Where a line below includes the word "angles", copy that line.

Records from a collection
*** Block opens ***
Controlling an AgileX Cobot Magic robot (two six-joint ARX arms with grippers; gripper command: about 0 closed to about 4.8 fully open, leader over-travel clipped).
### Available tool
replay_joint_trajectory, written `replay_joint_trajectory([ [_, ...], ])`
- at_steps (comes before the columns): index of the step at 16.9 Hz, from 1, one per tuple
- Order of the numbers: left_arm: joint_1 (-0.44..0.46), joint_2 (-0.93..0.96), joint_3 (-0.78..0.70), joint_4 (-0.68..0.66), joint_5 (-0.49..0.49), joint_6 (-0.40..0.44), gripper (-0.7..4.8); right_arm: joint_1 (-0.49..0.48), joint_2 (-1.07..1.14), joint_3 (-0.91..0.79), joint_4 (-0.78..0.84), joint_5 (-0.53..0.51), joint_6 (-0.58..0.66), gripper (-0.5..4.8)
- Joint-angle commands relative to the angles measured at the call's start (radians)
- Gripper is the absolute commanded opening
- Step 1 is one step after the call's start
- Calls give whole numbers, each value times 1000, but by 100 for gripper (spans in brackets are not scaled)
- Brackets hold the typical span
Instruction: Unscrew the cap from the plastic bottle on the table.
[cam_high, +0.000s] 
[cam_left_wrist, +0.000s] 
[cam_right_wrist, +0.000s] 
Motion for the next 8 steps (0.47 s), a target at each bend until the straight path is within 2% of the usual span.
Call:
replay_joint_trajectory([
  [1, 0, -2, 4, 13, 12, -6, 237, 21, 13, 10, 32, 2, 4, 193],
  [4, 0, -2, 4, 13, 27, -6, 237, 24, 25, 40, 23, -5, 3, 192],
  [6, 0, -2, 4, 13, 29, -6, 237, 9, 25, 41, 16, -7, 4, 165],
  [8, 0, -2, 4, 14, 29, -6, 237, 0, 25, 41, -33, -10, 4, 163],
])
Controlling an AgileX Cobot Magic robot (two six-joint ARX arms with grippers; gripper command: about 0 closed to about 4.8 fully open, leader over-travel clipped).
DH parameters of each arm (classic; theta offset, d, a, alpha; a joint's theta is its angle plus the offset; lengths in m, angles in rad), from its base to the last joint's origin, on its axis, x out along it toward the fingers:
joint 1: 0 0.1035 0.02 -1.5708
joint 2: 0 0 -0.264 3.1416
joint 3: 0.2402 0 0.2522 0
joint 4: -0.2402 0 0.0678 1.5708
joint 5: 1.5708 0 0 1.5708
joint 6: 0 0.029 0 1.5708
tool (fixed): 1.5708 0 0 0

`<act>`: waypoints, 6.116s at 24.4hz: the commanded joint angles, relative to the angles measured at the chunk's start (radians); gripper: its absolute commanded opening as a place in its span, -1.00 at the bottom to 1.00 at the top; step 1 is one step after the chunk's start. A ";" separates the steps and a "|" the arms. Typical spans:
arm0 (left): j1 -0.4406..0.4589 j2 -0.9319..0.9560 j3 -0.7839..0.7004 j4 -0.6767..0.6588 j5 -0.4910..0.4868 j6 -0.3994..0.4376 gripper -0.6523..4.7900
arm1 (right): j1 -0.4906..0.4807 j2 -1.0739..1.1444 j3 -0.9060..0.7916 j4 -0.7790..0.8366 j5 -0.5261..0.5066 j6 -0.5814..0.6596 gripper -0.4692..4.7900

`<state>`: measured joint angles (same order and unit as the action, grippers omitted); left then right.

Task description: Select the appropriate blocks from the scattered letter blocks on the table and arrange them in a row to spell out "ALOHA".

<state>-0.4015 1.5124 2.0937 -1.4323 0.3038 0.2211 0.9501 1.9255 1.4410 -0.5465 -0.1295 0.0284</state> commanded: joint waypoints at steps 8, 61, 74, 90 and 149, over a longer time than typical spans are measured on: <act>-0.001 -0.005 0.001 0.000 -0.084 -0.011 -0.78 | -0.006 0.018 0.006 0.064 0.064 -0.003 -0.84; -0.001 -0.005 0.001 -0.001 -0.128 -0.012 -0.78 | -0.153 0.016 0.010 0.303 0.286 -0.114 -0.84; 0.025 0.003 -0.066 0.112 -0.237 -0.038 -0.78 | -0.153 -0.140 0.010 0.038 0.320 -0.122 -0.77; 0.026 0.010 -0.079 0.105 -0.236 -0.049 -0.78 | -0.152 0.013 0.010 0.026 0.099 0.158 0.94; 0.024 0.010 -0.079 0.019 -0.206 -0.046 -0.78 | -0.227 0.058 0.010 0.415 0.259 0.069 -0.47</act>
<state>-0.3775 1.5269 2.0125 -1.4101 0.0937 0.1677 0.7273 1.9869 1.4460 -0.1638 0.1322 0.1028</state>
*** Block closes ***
* [COMPLETED EXERCISE]
- Joint-angle commands relative to the angles measured at the call's start (radians)
DH parameters of each arm (classic; theta offset, d, a, alpha; a joint's theta is its angle plus the offset; lengths in m, angles in rad), from its base to the last joint's origin, on its axis, x out along it toward the fingers:
`<act>`: waypoints, 6.116s at 24.4hz: the commanded joint angles, relative to the angles measured at the chunk's start (radians); gripper: its absolute commanded opening as a place in its span, -1.00 at the bottom to 1.00 at the top; step 1 is one step after the chunk's start. A ";" separates the steps and a "|" the arms. Typical spans:
`<state>`: measured joint angles (same order and unit as the action, grippers omitted); left then right.

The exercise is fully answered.